Review of A Song in Stone

A Song in Stone by Walter H. Hunt
Wizards of the Coast Discoveries, $21.95, 392pp, hc, 9780786950676.
The publisher calls it fiction. It might be science fiction, it might be fantasy, it might be historical, or religious, or something else. Whatever it is, Walter Hunt offers a time-traveling, fantastical, magical, religious mystery fitting of Dr. Henry Jones (Indiana’s father). Knowing very little of the religion that is the frame of this story (or, for that matter, the specific history in which the protagonist finds himself), I’m torn between thinking Hunt knows absolutely everything about his subject matter, and thinking Hunt has used just enough reality to lend his fabulations the verisimilitude necessary to pull it off. But either way, it doesn’t matter. The point is the story, and that story is fairly engrossing.
In modern-day Scotland, unemployed television personality Ian Graham gets a job offer, to host a special on the mysteries of Rosslyn Chapel. Rosslyn is a historical church that might have been part of a larger structure, but which has a very odd, and oddly compelling, design: square projections of stone throughout that tantalize the imagination into thinking there’s a meaning, a code, to them, which no one can read. Good host that Ian is, he reads some of the history available on Rosslyn, to familiarize himself with the topic before he gets the script.
Then, through a poorly explained mechanism (although, to be fair, Ian has no idea what it was, and it isn’t really germaine to the story), he finds himself in the early 1300s, an initiate Templar undertaking a pilgrimmage through Portugal, Spain, and France. He is accompanied by two men he knows from the 21st century, except they have no idea he (or they) are anyone other than who they appear to be: former soldiers now part of a religious order on a quest for religious enlightenment. Ian’s guide, a Templar who’s led a dozen previous pilgrimmages, always seems to be hiding something, and even though it’s only foreknowledge of what ought to be happening on this pilgrimmage, Ian feels something more pulling at him.
The pilgrimmage is mapped onto certain shrines, oracles, representing the known celestial spheres. It’s also got something to do with the religions that came before Christianity, those which recognized the lines of force inherent in the world (earth, water, air, and smoke). At each stop on their journey, Ian is granted some form of enlightenment, some additional knowledge to point him in the direction he ought to be going. And that direction isn’t quite what Rob, the guide, knows. Ian is the chosen one: he can hear the mystical music of Rosslyn. Music written in another time and place, represented (apparently) in the stones of that Scottish chapel (which, in the early 1300s, won’t even be built for centuries), and apparently the key to “healing the world.”

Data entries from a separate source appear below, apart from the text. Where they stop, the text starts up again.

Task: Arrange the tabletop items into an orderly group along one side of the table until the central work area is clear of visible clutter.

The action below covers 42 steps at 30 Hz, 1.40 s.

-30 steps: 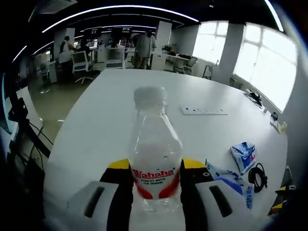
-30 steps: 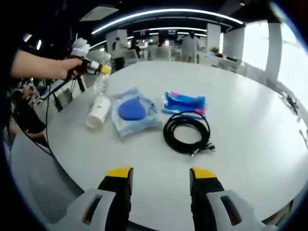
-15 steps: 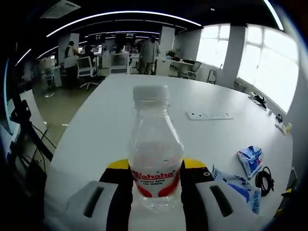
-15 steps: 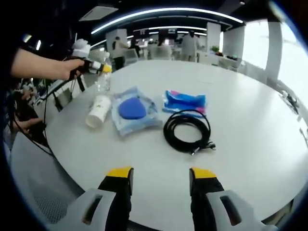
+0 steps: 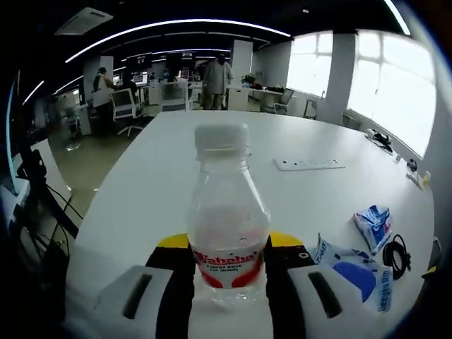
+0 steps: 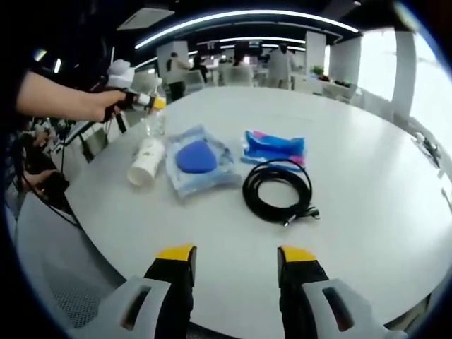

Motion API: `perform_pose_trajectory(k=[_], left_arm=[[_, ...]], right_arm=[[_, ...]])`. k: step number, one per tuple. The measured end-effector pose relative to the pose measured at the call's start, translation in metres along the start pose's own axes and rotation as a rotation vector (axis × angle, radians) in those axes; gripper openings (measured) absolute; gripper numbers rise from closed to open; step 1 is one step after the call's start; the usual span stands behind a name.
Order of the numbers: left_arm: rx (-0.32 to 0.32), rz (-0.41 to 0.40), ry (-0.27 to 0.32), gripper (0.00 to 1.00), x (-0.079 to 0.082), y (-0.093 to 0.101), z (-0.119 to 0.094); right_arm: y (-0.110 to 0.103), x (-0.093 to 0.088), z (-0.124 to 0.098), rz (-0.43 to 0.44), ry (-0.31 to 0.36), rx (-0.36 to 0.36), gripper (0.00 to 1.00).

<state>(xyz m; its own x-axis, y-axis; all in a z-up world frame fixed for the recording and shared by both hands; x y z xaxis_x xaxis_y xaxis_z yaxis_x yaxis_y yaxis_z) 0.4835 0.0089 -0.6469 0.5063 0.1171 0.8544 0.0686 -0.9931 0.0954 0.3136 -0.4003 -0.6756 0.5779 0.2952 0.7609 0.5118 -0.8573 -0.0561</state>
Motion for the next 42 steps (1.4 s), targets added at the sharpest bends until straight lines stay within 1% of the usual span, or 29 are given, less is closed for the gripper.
perform_pose_trajectory(k=[1,2,5,6,12,17,26,38,42], left_arm=[[0.001,-0.003,-0.002,0.37,-0.002,0.000,-0.001],[0.000,-0.006,0.022,0.37,0.000,0.001,-0.002],[-0.016,0.020,0.030,0.37,-0.001,0.003,-0.004],[-0.012,0.025,0.030,0.37,-0.002,0.003,-0.004],[-0.007,0.012,0.048,0.37,-0.008,0.004,-0.013],[-0.022,0.026,0.044,0.37,-0.011,0.004,-0.019],[-0.026,0.033,0.034,0.37,-0.016,0.007,-0.026],[0.027,0.010,0.016,0.38,-0.020,0.012,-0.031],[0.033,0.006,0.009,0.38,-0.021,0.011,-0.032]], right_arm=[[0.000,0.000,0.000,0.000,0.000,0.001,0.46],[0.000,0.000,0.000,0.000,0.000,0.001,0.46],[0.000,0.000,0.000,0.002,-0.002,0.004,0.45],[0.000,0.000,0.000,0.002,-0.002,0.005,0.45],[-0.001,-0.001,0.000,0.001,-0.004,0.013,0.45],[-0.002,-0.001,0.001,0.002,-0.007,0.016,0.45],[-0.003,-0.001,0.001,0.001,-0.007,0.019,0.45],[-0.002,-0.001,0.000,0.008,-0.002,0.017,0.45],[-0.001,-0.001,-0.001,0.014,0.001,0.014,0.45]])
Point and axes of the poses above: the point that each gripper's makers call its tool centre point, and the gripper's own axes: z roughly forward along the fingers, y roughly to its right, x roughly out of its top, the point moved 7 cm from there along -z, roughly backward along the fingers, and after that the axes turned 3 degrees about y, right-handed, at the moved point
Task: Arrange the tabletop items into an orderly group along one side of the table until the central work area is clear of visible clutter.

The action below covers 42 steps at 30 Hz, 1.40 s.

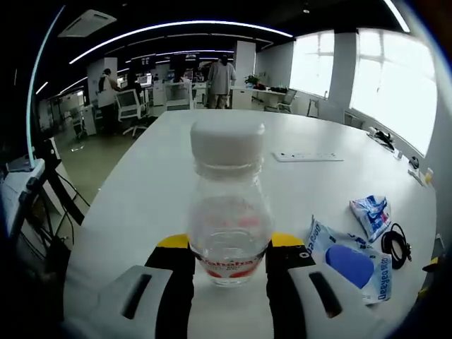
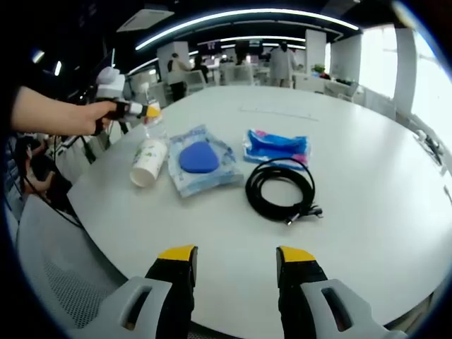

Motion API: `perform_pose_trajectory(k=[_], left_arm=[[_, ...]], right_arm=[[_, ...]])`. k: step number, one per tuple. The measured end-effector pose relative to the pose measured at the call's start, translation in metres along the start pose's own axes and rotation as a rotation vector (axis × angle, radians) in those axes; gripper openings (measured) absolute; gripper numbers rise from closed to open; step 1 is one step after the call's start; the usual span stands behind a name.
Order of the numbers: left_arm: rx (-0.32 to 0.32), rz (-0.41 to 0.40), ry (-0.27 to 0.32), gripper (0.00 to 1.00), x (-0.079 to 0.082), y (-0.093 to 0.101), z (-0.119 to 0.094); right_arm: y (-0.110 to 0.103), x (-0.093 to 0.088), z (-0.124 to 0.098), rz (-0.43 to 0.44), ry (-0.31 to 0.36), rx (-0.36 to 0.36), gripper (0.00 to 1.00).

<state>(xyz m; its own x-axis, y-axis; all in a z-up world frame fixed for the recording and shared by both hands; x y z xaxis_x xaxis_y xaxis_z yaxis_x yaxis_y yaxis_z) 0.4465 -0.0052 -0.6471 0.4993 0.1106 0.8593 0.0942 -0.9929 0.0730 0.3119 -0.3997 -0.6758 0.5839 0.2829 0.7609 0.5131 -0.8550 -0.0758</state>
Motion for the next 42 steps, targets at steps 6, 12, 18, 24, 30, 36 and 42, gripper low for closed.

As they walk the path, Ian’s visions are vivid (and sometimes, completely real). He can hear the music, he is the chosen one, and he is slowly (oh, so slowly) being given the keys to unlock the mystery. Along the way, he also discovers his earlier self: the Ian who really was born in the late 1200s, did serve as a mercenary, and joined the Knights Templar. Not only will the revealed knowledge be Ian’s key to getting home (and before Friday the 13th), but the merging of his 14th and 21st century selves will be a key point to enabling him to survive.
The journey is interesting, the mysteries engrossing, the political intrigue interesting, and the setting very believable. In fact, I liked almost everything about the story. Where I felt it was lacking are the mechanism of Ian’s travel back and forward, and how the others were able to follow him when it was his ability to hear the magic that activated everything. There were a few lines of misdirection: seemingly very important events which just faded away as set-dressing. Ian’s perfect knowledge of and comfort with the languages he speaks in 1307 are a little jarring, especially when he thinks 21st century thoughts he’d like to express, but for which he can’t find the words. And the actual MacGuffin is lacking: what it is Ian is seeking and how it can do what it’s claimed to be able to do.
Whether Hunt’s description of the settings (mostly churches and buildings) is accurate or not (giving his background as a Mason, I would tend to think he knows what he’s talking about), they certainly seem real and fascinating. And we do get the feel that Ian is living in 1307, the life of a poor, wandering religious initiate. It’s an interesting take on a long-ago time.